Itu adalah rencana yang matang, dan rotasi bulan mengelilingi porosnya selaras dengan rotasinya mengelilingi planet, sehingga sisi yang sama selalu menghadap planet, membuat pengamatan menjadi mudah.
 
“Ayo bergabung dengan kami untuk minum-minum, Jenderal. Anda terjebak di atas kapal selama ini dan melewatkan kesenangan. Saya yakin sedikit kebersamaan di antara pasukan akan sangat meningkatkan moral.” Nico menyarankan, tetapi Jenderal Yaakov menolaknya.
 
“Saya tidak minum alkohol saat bertugas. Saya yakin Anda mengerti.” Ia meminta izin untuk pergi dengan sopan.
 
Max berusaha sekuat tenaga untuk menyembunyikan seringainya.
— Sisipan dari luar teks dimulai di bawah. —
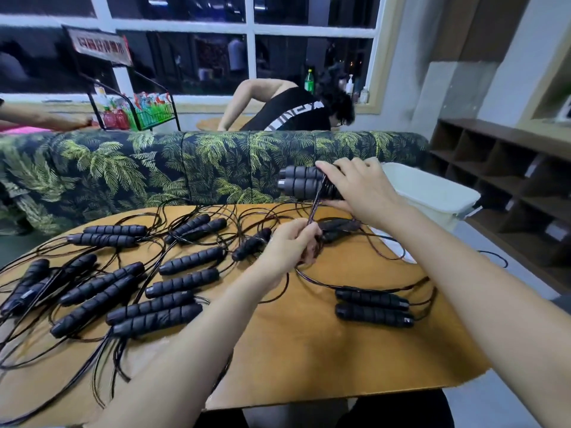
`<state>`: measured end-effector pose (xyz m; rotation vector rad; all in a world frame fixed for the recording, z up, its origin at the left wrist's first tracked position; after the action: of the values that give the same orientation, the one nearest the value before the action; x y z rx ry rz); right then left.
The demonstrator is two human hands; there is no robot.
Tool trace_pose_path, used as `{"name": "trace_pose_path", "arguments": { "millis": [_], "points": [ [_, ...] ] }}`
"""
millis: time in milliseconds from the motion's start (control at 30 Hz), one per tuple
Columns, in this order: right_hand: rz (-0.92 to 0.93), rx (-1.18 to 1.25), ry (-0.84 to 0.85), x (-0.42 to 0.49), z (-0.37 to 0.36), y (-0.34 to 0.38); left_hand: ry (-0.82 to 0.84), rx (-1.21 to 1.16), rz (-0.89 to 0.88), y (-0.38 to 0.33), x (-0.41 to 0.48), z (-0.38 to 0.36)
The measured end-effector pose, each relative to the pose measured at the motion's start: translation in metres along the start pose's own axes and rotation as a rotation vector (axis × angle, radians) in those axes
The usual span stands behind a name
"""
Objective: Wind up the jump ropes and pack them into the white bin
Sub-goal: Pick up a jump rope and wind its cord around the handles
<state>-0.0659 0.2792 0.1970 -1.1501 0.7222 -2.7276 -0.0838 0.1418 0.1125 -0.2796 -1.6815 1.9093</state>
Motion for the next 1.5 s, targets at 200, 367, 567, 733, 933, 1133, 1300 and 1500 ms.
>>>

Sang Jenderal mulai bersikap lebih santai, tetapi kesombongan bangsawan yang sudah lama tertanam dalam dirinya, minum-minum dan berpesta pora dengan rakyat jelata terlalu jauh untuk kepekaannya.
 
Saat mereka mendiskusikan berbagai masalah yang dihadapi unit selama penugasan, Max memperhatikan bahwa dia tidak ragu untuk berbicara langsung kepada setiap orang yang menyapanya, dan itu adalah awal yang baik.
 
Semua laporan mereka tentang masalah dan kemungkinan perbaikan akan dikumpulkan oleh Tim Penelitian, tetapi konsensus umum adalah bahwa beberapa pilihan senjata tambahan untuk Crusader standar akan bagus, serta senjata jenis Fusion Flamer untuk Mecha Kelas Corvette, yang dapat menyusup ke area yang lebih kecil dan bergerak dengan lebih senyap daripada rekan-rekan mereka di Kelas Crusader.
 
Bagaimana tepatnya hal itu akan dicapai adalah pertanyaan lain. Senjata penyembur fusi menggunakan daya yang luar biasa besar. Lebih dari yang mampu ditopang oleh Corvette.
 
Keesokan harinya berlalu dengan relatif tenang, setiap pilot dan teknisi menulis laporan misi mereka, atau mendiskusikan misi tersebut dengan tim mereka sambil menunggu aba-aba agar mereka dapat mulai membangun pangkalan bawah tanah palsu, dan kemudian kembali ke Abraham Kepler.